Problem requirements: In the listing below, locate the line with "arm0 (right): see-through" and the line with "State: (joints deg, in", then output both and everything between them exactly, minus any pictures.

Recorded information:
====================

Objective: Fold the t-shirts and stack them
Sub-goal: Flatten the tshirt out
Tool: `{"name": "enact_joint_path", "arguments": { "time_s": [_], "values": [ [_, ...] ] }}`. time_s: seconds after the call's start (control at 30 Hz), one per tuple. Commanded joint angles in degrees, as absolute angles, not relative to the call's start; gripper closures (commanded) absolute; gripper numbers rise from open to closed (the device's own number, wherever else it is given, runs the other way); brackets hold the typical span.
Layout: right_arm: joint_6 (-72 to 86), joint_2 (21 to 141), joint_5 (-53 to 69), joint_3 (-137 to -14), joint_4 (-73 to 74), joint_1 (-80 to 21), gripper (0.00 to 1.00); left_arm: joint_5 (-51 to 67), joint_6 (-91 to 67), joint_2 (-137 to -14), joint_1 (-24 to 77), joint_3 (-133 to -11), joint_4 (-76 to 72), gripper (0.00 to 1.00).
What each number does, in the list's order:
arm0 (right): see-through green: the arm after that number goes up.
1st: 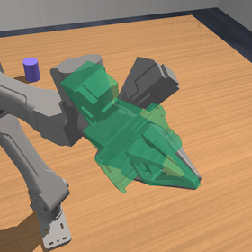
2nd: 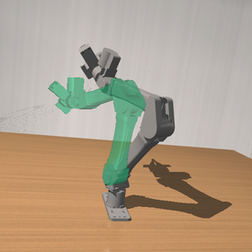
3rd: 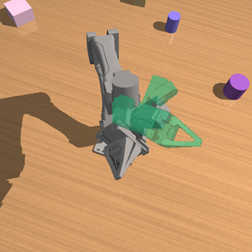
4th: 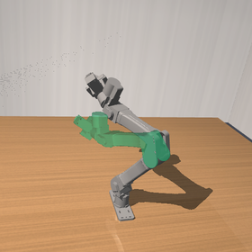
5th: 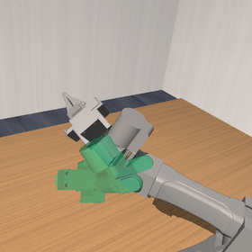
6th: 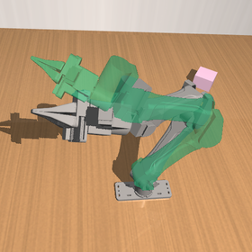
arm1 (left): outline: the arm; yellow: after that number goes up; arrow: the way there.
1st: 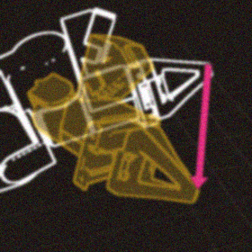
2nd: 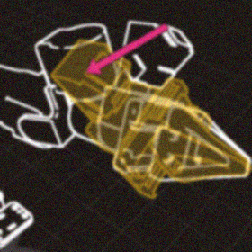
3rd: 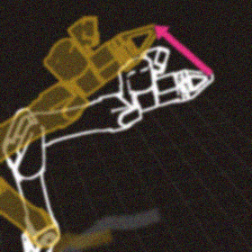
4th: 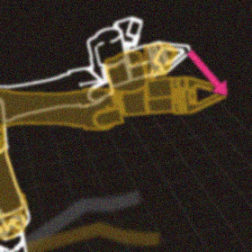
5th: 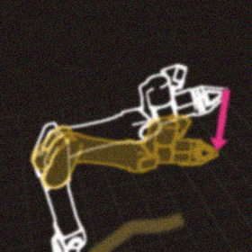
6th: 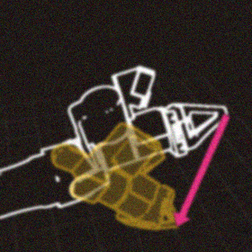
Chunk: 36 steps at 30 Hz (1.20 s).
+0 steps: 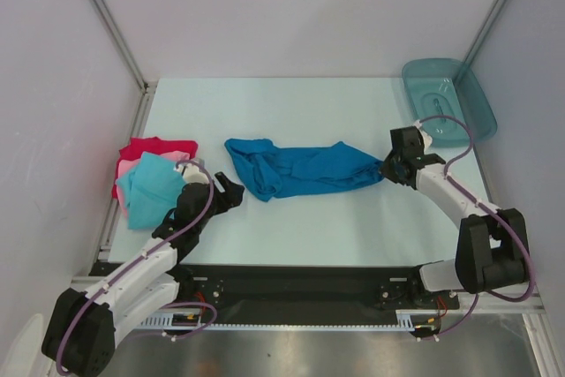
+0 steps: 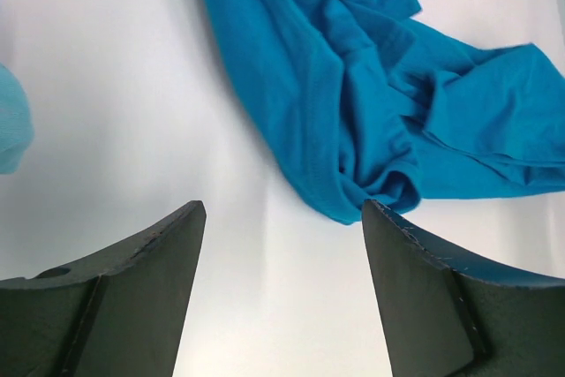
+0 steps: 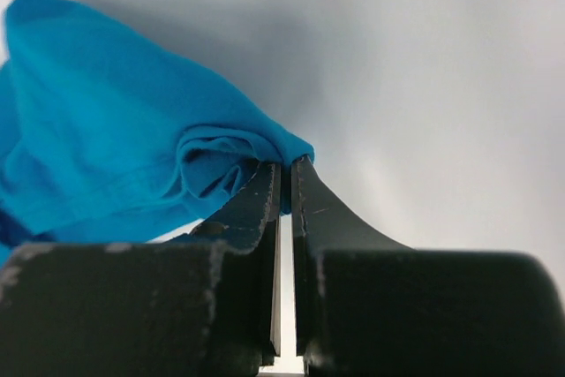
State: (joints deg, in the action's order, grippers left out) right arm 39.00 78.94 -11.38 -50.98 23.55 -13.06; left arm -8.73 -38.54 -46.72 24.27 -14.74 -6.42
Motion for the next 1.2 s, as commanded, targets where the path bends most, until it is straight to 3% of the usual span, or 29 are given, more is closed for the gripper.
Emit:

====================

Solution to the exercise:
arm0 (right): see-through green: the arm after that number goes up.
1st: 
2nd: 
3rd: 
4th: 
5th: 
6th: 
arm1 (left): outline: the arm; yellow: after that number goes up; arrow: the way there.
1st: 
2nd: 
3rd: 
4th: 
5th: 
6th: 
Chunk: 36 steps at 30 Hz (1.20 s).
+0 steps: 
+0 steps: 
+0 steps: 
State: (joints deg, in the action's order, grippers left out) right arm 39.00 78.94 -11.38 -50.98 23.55 -13.06; left arm -8.73 -38.54 -46.72 24.27 -14.74 -6.42

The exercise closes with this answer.